So, as well as adding the two new lines to 'config/databases'
you also need to add a 'destination'
to the existing line.
All in all the new 'config/databases' file should look something like this:
# Known Whois++ servers
#
# Format is:
#
# friendly name:hostname:port number:value of Destination:server handle
#
# The destination attribute may be left blank
#
Science Resources:roads.ukoln.ac.uk:6664:Science:roadsbathacuk01
Harvested Science Resources:roads.ukoln.ac.uk:6664:Harvested:ukoln01
Robot generated Science Resources:roads.ukoln.ac.uk:6664:BulkHarvested:ukoln01
Remember that whenever you create a new resource description from
now on you need to fill in the 'Destination' attribute.
The simplest way to do this is to edit the 'config/outlines' files and set
a default value for 'Destination' in each file.
Finally you need to make sure that you can search on the 'Destination' attribute.
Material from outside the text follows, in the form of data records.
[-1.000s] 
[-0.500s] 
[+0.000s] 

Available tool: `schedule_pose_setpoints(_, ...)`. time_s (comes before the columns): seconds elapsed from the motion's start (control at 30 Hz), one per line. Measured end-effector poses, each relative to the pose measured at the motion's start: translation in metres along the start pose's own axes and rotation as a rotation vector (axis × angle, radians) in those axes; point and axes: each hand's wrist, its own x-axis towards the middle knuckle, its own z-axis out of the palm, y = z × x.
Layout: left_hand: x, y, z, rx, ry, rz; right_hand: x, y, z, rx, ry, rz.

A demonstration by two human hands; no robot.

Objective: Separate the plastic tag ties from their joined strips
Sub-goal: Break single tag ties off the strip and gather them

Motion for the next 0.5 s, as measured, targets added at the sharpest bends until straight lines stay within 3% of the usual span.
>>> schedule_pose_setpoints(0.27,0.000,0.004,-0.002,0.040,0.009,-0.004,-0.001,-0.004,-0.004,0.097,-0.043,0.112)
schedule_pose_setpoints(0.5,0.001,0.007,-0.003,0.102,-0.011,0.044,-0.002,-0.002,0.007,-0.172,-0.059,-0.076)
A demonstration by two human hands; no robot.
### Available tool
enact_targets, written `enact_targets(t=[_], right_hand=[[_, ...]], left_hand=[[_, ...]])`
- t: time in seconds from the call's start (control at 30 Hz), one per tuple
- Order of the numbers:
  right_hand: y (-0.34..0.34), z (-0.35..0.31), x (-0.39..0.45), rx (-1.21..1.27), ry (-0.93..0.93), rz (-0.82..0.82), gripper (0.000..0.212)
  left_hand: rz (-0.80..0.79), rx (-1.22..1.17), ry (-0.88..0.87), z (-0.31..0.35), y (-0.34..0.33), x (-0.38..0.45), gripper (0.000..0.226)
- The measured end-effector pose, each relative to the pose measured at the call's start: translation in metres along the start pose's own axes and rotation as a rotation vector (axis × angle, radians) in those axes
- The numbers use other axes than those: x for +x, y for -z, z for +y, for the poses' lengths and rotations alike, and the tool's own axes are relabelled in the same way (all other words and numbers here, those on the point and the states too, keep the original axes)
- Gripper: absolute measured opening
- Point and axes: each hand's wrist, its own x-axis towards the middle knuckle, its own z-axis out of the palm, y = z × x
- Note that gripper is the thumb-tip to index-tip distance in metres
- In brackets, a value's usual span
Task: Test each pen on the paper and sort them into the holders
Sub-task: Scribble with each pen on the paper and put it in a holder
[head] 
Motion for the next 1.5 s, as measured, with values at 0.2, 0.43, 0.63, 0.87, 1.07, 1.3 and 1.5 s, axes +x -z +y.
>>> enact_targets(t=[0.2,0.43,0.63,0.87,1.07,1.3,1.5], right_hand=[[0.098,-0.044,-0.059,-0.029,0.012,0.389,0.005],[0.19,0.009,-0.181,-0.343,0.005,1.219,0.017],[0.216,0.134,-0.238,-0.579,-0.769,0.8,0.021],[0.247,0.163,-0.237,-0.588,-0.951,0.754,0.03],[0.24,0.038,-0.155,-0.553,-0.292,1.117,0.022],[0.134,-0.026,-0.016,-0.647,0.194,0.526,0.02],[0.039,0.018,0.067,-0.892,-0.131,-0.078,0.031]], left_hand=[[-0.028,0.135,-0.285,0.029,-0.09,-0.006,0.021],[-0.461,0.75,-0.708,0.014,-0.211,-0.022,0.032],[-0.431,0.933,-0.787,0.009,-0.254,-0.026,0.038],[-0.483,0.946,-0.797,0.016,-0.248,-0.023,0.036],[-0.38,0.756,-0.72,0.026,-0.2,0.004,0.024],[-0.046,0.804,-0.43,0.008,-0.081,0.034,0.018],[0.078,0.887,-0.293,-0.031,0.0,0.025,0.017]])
Make sure that 'Destination' is listed in 'config/search-restrict'.
bin/newdest.pl -n Science
will look through all your records and put 'Science'
into any empty 'Destination'
attributes.
mkdir lib
zcat roadsharvester-v1a1.tar.Z | tar xvf -
Make sure that you use binary mode if you transfer the compressed tar
file across the network using FTP otherwise it will be damaged in
transit and will not be usable.
Once the tar file has been expanded you should find that you have a directory called 'roadsharvester-v1a1'.
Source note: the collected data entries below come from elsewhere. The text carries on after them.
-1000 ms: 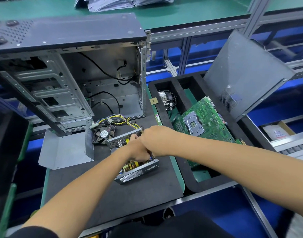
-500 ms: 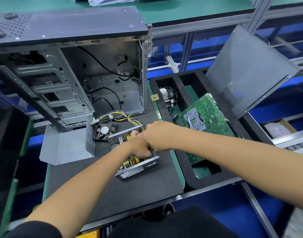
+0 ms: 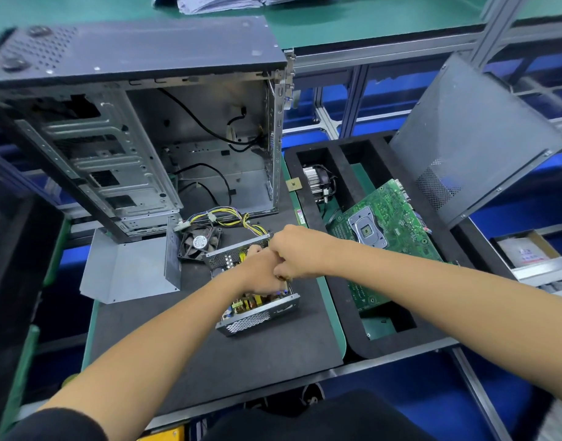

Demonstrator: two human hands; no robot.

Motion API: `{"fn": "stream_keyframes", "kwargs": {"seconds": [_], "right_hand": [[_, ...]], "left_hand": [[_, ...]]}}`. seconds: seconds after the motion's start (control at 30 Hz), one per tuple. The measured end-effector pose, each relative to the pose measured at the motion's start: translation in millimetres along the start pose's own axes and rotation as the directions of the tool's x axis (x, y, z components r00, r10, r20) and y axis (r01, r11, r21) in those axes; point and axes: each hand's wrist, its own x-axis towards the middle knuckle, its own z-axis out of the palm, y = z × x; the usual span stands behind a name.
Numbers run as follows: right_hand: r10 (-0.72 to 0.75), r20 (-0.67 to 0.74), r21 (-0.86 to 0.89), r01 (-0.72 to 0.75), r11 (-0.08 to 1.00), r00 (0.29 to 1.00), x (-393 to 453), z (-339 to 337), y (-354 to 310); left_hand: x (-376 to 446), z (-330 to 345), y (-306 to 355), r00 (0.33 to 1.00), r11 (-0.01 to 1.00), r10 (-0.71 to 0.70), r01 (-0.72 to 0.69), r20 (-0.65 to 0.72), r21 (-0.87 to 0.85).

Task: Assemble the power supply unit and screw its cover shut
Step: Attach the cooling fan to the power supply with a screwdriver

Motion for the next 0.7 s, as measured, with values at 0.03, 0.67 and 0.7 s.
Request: {"fn": "stream_keyframes", "kwargs": {"seconds": [0.03,0.67,0.7], "right_hand": [[0.014,-0.027,0.067,-0.012,0.998,1.000,0.4,-1.0,0.6],[0.372,-0.074,0.399,-0.314,0.861,0.925,82.7,-14.1,68.1],[0.372,-0.067,0.401,-0.316,0.860,0.926,86.3,-10.8,68.5]], "left_hand": [[-0.9,-4.5,1.4,1.000,0.994,-0.026,0.025,-0.005,-0.109],[72.4,-74.8,-47.4,0.968,0.981,-0.138,0.162,-0.212,0.103],[77.2,-71.7,-50.7,0.973,0.978,-0.129,0.157,-0.193,0.140]]}}
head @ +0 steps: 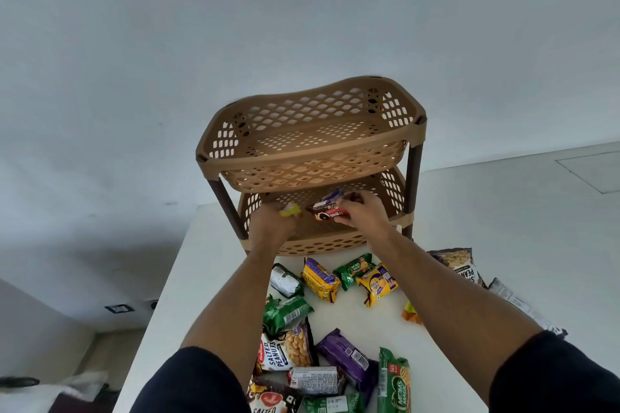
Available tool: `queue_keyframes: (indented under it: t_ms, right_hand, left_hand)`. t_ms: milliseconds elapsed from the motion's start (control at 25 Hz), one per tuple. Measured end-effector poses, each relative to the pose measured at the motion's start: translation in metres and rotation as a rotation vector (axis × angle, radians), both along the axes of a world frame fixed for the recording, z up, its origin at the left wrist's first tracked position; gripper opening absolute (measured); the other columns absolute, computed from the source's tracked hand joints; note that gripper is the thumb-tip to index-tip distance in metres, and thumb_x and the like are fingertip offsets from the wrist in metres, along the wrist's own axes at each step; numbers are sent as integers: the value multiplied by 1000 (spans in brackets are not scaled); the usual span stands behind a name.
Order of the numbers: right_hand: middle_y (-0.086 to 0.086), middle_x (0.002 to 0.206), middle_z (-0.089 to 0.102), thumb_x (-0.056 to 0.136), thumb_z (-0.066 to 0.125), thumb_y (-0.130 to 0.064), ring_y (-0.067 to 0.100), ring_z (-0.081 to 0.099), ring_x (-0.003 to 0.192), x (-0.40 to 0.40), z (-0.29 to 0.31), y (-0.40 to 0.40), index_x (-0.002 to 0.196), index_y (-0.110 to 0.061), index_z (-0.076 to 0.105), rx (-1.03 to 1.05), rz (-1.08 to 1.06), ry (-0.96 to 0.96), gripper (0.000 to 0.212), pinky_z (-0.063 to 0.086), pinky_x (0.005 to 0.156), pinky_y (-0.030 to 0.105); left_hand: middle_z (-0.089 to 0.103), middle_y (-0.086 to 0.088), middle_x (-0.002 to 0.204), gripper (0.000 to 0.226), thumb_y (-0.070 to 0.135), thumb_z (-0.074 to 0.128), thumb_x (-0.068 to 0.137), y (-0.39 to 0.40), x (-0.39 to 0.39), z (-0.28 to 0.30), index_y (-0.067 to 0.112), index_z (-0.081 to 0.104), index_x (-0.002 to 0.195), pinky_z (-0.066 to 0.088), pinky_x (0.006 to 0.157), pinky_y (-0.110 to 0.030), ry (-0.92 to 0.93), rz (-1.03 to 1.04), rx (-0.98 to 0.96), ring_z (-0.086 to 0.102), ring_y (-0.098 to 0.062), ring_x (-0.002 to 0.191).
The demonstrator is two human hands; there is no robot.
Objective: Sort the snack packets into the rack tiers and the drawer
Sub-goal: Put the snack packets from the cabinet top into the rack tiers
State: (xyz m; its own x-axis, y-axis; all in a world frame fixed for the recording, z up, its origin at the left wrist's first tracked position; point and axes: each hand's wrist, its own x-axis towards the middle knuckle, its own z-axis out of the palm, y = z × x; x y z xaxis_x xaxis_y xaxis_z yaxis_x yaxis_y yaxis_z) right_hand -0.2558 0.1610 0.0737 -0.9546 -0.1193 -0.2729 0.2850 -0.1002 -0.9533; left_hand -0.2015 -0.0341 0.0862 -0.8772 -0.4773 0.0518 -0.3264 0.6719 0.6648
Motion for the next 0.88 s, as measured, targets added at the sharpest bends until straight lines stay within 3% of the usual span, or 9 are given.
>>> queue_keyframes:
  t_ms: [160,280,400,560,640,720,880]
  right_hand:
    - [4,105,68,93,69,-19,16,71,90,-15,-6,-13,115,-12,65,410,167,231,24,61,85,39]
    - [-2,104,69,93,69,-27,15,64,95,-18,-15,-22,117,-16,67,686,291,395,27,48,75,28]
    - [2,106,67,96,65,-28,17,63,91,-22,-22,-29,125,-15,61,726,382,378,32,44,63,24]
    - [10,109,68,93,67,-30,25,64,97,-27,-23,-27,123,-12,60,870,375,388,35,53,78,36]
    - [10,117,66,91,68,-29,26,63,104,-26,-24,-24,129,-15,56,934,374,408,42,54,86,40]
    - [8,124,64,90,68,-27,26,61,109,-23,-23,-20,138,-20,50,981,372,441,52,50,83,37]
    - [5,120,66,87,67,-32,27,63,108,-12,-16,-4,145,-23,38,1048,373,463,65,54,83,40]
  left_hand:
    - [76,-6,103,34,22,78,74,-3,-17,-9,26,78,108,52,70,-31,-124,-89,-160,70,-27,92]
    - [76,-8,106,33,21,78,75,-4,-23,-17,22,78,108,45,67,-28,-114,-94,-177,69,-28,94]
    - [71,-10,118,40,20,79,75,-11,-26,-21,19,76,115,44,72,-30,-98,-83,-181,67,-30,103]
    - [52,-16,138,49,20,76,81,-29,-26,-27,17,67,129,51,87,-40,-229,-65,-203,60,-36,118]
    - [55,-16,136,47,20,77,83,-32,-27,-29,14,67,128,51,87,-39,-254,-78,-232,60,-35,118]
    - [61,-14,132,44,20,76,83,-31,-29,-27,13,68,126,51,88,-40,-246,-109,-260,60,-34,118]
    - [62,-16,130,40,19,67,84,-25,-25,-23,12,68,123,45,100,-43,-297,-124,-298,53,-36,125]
To install the software, enter the 'roadsharvester-v1a1' directory and type:
./Configure
If this doesn't work, try
perl ./Configure
You may need to give the full path to Perl, e.g.
/usr/local/bin/perl ./ConfigureThis runs a configuration script which will find out about your machine, ask you some simple questions about where ROADS and Harvest are installed and then proceed to install the software. The ROADSHarvester software does NOT need to run as the "root" superuser on your machine but it is important that the user the Harvest gatherer runs as (e.g. harvest) is able to read the files which the ROADS software generates and create records in the ROADS 'source' directory. It is probably simplest if the Harvest gatherer is run using the same username as that used by the ROADS software.
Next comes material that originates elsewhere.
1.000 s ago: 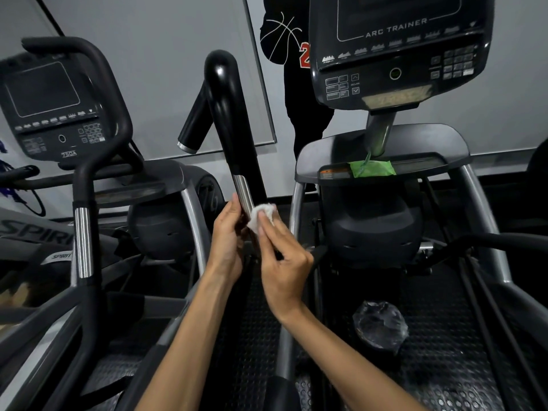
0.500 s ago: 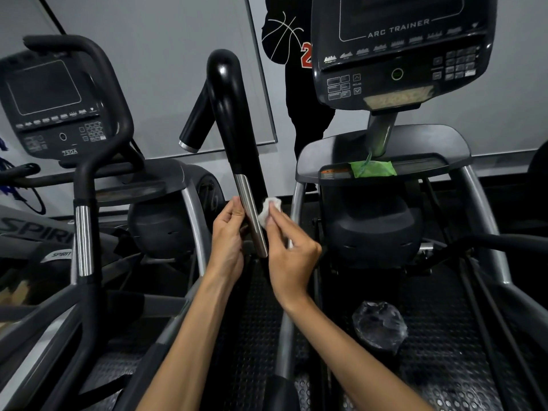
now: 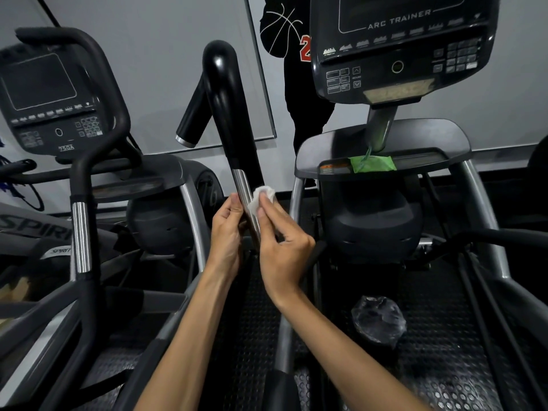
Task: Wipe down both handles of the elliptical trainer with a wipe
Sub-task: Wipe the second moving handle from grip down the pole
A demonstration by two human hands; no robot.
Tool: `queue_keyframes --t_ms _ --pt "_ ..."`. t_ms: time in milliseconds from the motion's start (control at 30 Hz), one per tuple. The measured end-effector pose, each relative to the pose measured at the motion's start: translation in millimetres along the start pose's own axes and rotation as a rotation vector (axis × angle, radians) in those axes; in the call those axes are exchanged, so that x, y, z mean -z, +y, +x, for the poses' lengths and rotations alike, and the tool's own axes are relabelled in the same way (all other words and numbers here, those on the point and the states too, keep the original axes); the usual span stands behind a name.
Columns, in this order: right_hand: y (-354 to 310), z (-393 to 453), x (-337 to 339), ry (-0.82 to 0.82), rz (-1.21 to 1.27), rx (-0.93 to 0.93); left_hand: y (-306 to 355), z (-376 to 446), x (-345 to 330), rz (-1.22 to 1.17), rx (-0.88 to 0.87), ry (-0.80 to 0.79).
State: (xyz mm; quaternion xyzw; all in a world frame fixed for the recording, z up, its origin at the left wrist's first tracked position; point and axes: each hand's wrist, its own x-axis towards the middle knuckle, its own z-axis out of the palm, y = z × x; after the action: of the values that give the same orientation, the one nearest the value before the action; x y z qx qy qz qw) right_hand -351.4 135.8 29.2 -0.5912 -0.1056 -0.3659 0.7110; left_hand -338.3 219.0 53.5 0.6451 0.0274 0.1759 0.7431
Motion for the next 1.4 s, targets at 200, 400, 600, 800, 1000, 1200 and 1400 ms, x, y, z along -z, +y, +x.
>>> queue_keyframes --t_ms 200,400,600,800,1000,1200,1400 --pt "30.2 -14.7 17.4 0.012 -0.064 0.046 -1.5 0.8 0.8 0.030 -0.011 0.022" --pt "8.9 -12.4 3.6 0.004 -0.034 0.037 -0.5 -0.4 1.9 0.004 -0.016 0.023" --pt "20.2 -10.2 12.4 0.049 0.019 -0.091 -3.5 0.6 0.8 0.004 0.009 0.033" --pt "17.0 -23.3 9.4 0.013 -0.054 0.039 -0.2 -0.2 0.7 -0.042 0.012 0.028" --pt "9.8 -6.5 1.3 0.090 0.012 -0.078 -1.7 -0.9 0.2 -0.027 0.023 0.028" --pt "20.7 -18.9 11.6 0.024 -0.001 -0.028 1.0 -1.0 -0.1 -0.033 0.020 0.030" --pt "-2.6 19.5 -1.6 -0.039 0.166 -0.188 -0.4 -2.9 -1.8 -0.028 0.010 0.013"
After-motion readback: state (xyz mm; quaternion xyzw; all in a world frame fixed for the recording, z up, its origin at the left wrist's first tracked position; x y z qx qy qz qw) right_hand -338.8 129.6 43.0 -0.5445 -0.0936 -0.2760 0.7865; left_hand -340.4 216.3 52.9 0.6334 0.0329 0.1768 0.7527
Post-Summarizing: lib/roadsrules
Replace the current <RootNodes> list with:
|lib/roadslist.pl Depth=2 URL=250 Delay=2 Host=1
where the 'Depth', 'URL', 'Delay' and 'Host' values should be set according to
your own requirements as detailed in the "Harvest User's Manual".
A completed configuration file might look like this:
#
# ROADS.cf - configuration file for the
# ROADS Gatherer
#
# Created by webmaster@ukoln.ac.uk on Sat Mar 16 21:16:13 GMT 1996
#
Gatherer-Name: ROADS
Gatherer-Port: 9111
Top-Directory: /usr/local/harvest/gatherers/ROADS
Post-Summarizing: lib/roadsrules
<RootNodes>
|lib/roadslist.pl Depth=2 URL=250 Delay=2 Host=1
</RootNodes>
<LeafNodes>
# Enter URLs for LeafNodes here
</LeafNodes>
I suggest that you run both jobs on a nightly basis. In both cases you can use the 'bin/removeold.pl' program to do this.
The first 'cron' job removes old records from the 'Harvested' database. In this case 'old' means more than one day old because records in the 'Harvested' database are normally moved immediately into your main database. Here's an example 'cron' entry:
0 5 * * * /usr/local/roads/bin/removeold.pl -d Harvested 1
The second 'cron' job removes old records from the 'BulkHarvested' database.
In this case you need to match the length of time that records stay
in the ROADS database with the length of time records stay in the Harvest
gatherer database. This is specified by the gatherer's 'Time-To-Live'
configuration variable and is typically this is set to 1 month.
Set the time to live for records in the ROADS 'BulkHarvested' database
to slightly longer than this value, for example:
30 5 * * * /usr/local/roads/bin/removeold.pl -d BulkHarvested 32
which will remove records that are over 32 days old.
This user interface is pretty much naff at the moment but is primarily there to demonstrate functionality. It will be improved in future releases!
Select the type of template you want to create - only 'DOCUMENT' and 'SERVICE' are available currently. Type the URL of the resource you want to catalogue into the text box. Click on the 'Submit selection' button. After a brief pause while the resource is harvested you will be given a second form. Click the 'Update harvested ROADS record now' and you'll be put into a normal 'mktemp.pl' update form. At the very least you must change the 'Destination' attribute from 'Harvested' to the name of your main database.
Finally submit the record to the ROADS database as normal.
The starting URLs for the gatherer are taken from all the URI-v?'s listed in all the records in your main database.
Currently the ROADS database is not re-indexed automatically when the gatherer finishes so you'll have to remember to run 'bin/mkinv.pl', e.g.
bin/mkinv.pl -a
if you run the gatherer by hand.
If you set up a cron job to start the gatherer then add the above line to
it as well.
ROADS files:
bin/listURIs.pl
bin/harvest.pl
bin/soif2roads.pl
bin/newdest.pl
bin/removeold.pl
admin-cgi/
admin-cgi/harvesttemp.pl
config/multilingual/
config/multilingual/UK-English/
config/multilingual/UK-English/harvesttemp/
config/multilingual/UK-English/harvesttemp/addedok.html
config/multilingual/UK-English/harvesttemp/cannotcreatereal.html
config/multilingual/UK-English/harvesttemp/cannotcreatetmp.html
config/multilingual/UK-English/harvesttemp/cannotindex.html
config/multilingual/UK-English/harvesttemp/fail.html
config/multilingual/UK-English/harvesttemp/handleexists.html
config/multilingual/UK-English/harvesttemp/introform.html
Harvest files:
harvest/examples/
harvest/examples/ROADS.cf
harvest/lib-gatherer/
harvest/lib-gatherer/rebuild.pl
harvest/lib-gatherer/roadspostproc.pl
harvest/lib-gatherer/roadsrules
harvest/lib-gatherer/roadslist.pl
Some pages, like the UKOLN home page for example, don't seem to parse well at all :-(. This may result in some gibberish in the ROADS records that are created. (Set the 'Language-v1' attribute to 'gibberish' :-) ). Typically you may see bits of JavaScript code or odd HTML tags finding their way into the 'Description'.
The only real way round this one is for someone to re-write the current Harvest HTML parser.